Work required: Copy the data exactly, keeping every line intact.

Given data:
::::

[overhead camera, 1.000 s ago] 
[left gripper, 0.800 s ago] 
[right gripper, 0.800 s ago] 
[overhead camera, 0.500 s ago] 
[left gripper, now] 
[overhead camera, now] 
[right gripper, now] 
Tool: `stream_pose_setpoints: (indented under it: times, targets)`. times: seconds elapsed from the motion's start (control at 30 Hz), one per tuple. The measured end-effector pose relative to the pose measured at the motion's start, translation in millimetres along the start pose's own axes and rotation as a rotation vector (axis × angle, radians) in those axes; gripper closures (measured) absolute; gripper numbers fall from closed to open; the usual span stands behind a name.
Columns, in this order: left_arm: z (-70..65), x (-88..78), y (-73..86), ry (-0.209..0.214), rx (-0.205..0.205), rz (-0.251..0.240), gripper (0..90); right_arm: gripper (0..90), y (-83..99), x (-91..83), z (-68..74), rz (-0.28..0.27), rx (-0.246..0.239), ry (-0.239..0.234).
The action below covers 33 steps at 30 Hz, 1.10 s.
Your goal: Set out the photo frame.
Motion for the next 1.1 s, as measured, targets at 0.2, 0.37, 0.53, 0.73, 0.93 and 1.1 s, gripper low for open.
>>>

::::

Answer box:
[overhead camera, 1.000 s ago] 
[left gripper, 0.800 s ago] 
[right gripper, 0.800 s ago] 
[overhead camera, 0.500 s ago] 
[left gripper, now] 
[overhead camera, now] 
[right gripper, now] 
Tool: `stream_pose_setpoints: (indented under it: times, targets)`. times: seconds elapsed from the motion's start (control at 30 Hz), one per tuple. The measured end-effector pose relative to the pose measured at the motion's start, translation in millimetres along the start pose's own axes and rotation as a rotation vector (axis × angle, radians) in those axes; gripper closures (measured) absolute; gripper numbers fall from closed to open; the usual span stands behind a name.
Columns, in this order: left_arm: z (-70..65), x (-88..78), y (-73..86), ry (-0.209..0.214), rx (-0.205..0.205), rz (-0.251..0.240), gripper (0..90); right_arm: gripper (0..90), y (-83..99), x (-91..83), z (-68..74), rz (-0.28..0.27), rx (-0.246..0.239), ry (-0.239..0.234).
The action below covers 33 steps at 30 Hz, 1.10 s.
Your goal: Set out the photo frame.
Motion for the next 1.1 s, as measured, targets at 0.2, 0.37, 0.53, 0.73, 0.93 and 1.1 s, gripper low for open.
>>>

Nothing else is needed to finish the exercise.